Que vaut un atelier-citoyen, avec ses ordinateurs si communs et ses films si prévisibles, face à ce joyau de l’art khmer ? Les trop rares fois où je l’ai vu, j’ai été frappé par l’élégance érotique de cet objet, sculpté par des mains qui ont vécu mille ans avant nous, comme si une métaphysique s’incarnait dans la pierre. Vivre à ses côtés, même sans le voir, devrait contenter tous les professeurs et tous les élèves de cet établissement !" La conclusion de Renoir nous ramène à l’art européen : "Il serait aussi stupide de s’en séparer que si nous abandonnions une toile de Véronèse ou un buste de Rodin !" En bref, n’aspergez pas les tableaux, regardez-les en silence pour apprendre à contempler.

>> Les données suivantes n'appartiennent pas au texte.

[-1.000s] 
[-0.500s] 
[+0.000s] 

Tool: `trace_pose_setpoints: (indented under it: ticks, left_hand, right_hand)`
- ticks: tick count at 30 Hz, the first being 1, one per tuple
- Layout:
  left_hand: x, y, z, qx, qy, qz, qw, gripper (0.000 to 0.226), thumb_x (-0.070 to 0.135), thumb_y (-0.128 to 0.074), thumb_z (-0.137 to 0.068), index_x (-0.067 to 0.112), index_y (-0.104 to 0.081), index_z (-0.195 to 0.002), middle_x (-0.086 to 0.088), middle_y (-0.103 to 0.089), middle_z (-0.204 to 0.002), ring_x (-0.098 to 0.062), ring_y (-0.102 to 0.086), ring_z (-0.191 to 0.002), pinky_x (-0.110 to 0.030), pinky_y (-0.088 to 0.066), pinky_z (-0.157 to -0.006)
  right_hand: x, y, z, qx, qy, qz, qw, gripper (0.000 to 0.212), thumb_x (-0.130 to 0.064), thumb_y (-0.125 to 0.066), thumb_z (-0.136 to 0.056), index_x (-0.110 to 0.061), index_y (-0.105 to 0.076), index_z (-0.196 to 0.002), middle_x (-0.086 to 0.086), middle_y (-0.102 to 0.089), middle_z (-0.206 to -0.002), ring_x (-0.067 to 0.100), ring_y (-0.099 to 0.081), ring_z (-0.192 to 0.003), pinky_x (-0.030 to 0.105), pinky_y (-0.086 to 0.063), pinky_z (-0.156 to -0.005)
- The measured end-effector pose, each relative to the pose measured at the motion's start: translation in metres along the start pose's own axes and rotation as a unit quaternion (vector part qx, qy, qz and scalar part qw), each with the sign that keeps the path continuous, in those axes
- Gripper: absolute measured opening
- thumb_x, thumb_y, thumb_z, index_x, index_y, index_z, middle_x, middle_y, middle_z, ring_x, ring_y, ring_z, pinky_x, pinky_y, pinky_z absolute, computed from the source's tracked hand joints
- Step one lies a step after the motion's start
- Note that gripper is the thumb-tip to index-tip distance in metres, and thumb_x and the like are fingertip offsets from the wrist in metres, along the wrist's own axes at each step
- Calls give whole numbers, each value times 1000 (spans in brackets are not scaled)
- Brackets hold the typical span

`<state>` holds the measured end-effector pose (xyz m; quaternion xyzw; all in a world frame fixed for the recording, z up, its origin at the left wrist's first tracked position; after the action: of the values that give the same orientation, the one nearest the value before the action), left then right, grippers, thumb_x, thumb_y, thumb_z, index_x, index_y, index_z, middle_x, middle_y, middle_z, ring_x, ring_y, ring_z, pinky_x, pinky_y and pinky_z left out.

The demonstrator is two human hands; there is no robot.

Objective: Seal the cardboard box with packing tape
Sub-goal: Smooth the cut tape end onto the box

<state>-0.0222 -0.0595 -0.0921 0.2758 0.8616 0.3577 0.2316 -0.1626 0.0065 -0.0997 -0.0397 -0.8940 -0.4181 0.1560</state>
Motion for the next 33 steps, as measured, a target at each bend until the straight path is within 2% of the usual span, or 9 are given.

La leçon du professeur Renoir mérite autant d’être écoutée que les rapports scientifiques sur le réchauffement climatique. Elle invite à ajouter les romanciers aux poètes et aux scientifiques sur la liste de ceux qu’on gagne à écouter. Cela suppose évidemment de lire des romans, ce qui fait courir le risque d’affronter la complexité du réel et, surtout, de sortir de la certitude, commune aux adolescents et aux professeurs militants, de mener une cause juste chimiquement pure.